(Raw data)

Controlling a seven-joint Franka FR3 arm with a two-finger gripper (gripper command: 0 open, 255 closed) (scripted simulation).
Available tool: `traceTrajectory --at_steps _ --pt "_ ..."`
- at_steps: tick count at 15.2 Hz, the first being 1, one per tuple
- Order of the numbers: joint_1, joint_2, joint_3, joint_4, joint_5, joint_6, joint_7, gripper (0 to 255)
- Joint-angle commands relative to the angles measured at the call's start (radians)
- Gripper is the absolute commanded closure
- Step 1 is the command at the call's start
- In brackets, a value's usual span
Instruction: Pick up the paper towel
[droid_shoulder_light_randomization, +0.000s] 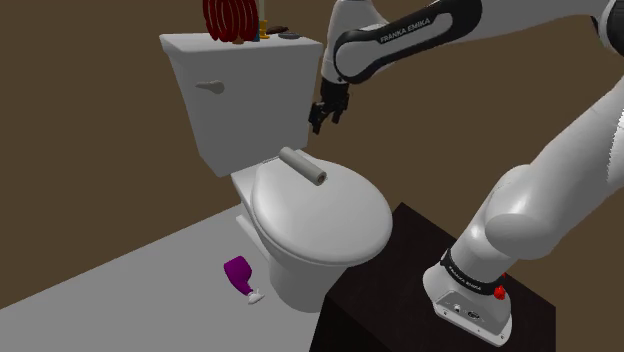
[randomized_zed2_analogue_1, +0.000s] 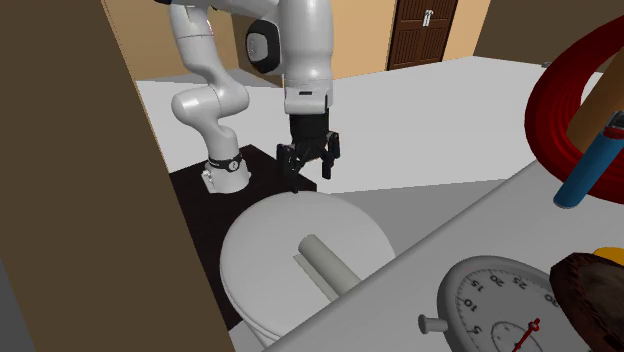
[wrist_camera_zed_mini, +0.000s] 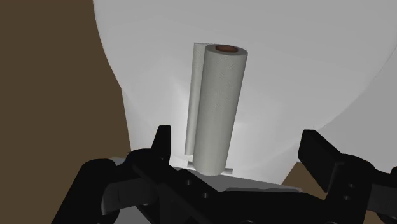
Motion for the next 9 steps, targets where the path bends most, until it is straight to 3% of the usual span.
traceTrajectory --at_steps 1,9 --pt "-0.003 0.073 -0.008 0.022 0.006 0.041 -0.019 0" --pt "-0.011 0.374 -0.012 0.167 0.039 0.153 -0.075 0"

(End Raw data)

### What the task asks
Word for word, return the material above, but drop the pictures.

### Response
Controlling a seven-joint Franka FR3 arm with a two-finger gripper (gripper command: 0 open, 255 closed) (scripted simulation).
Available tool: `traceTrajectory --at_steps _ --pt "_ ..."`
- at_steps: tick count at 15.2 Hz, the first being 1, one per tuple
- Order of the numbers: joint_1, joint_2, joint_3, joint_4, joint_5, joint_6, joint_7, gripper (0 to 255)
- Joint-angle commands relative to the angles measured at the call's start (radians)
- Gripper is the absolute commanded closure
- Step 1 is the command at the call's start
- In brackets, a value's usual span
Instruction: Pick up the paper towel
[droid_shoulder_light_randomization, +0.000s] 
[randomized_zed2_analogue_1, +0.000s] 
[wrist_camera_zed_mini, +0.000s] 
Motion for the next 9 steps, targets where the path bends most, until it is straight to 3% of the usual span.
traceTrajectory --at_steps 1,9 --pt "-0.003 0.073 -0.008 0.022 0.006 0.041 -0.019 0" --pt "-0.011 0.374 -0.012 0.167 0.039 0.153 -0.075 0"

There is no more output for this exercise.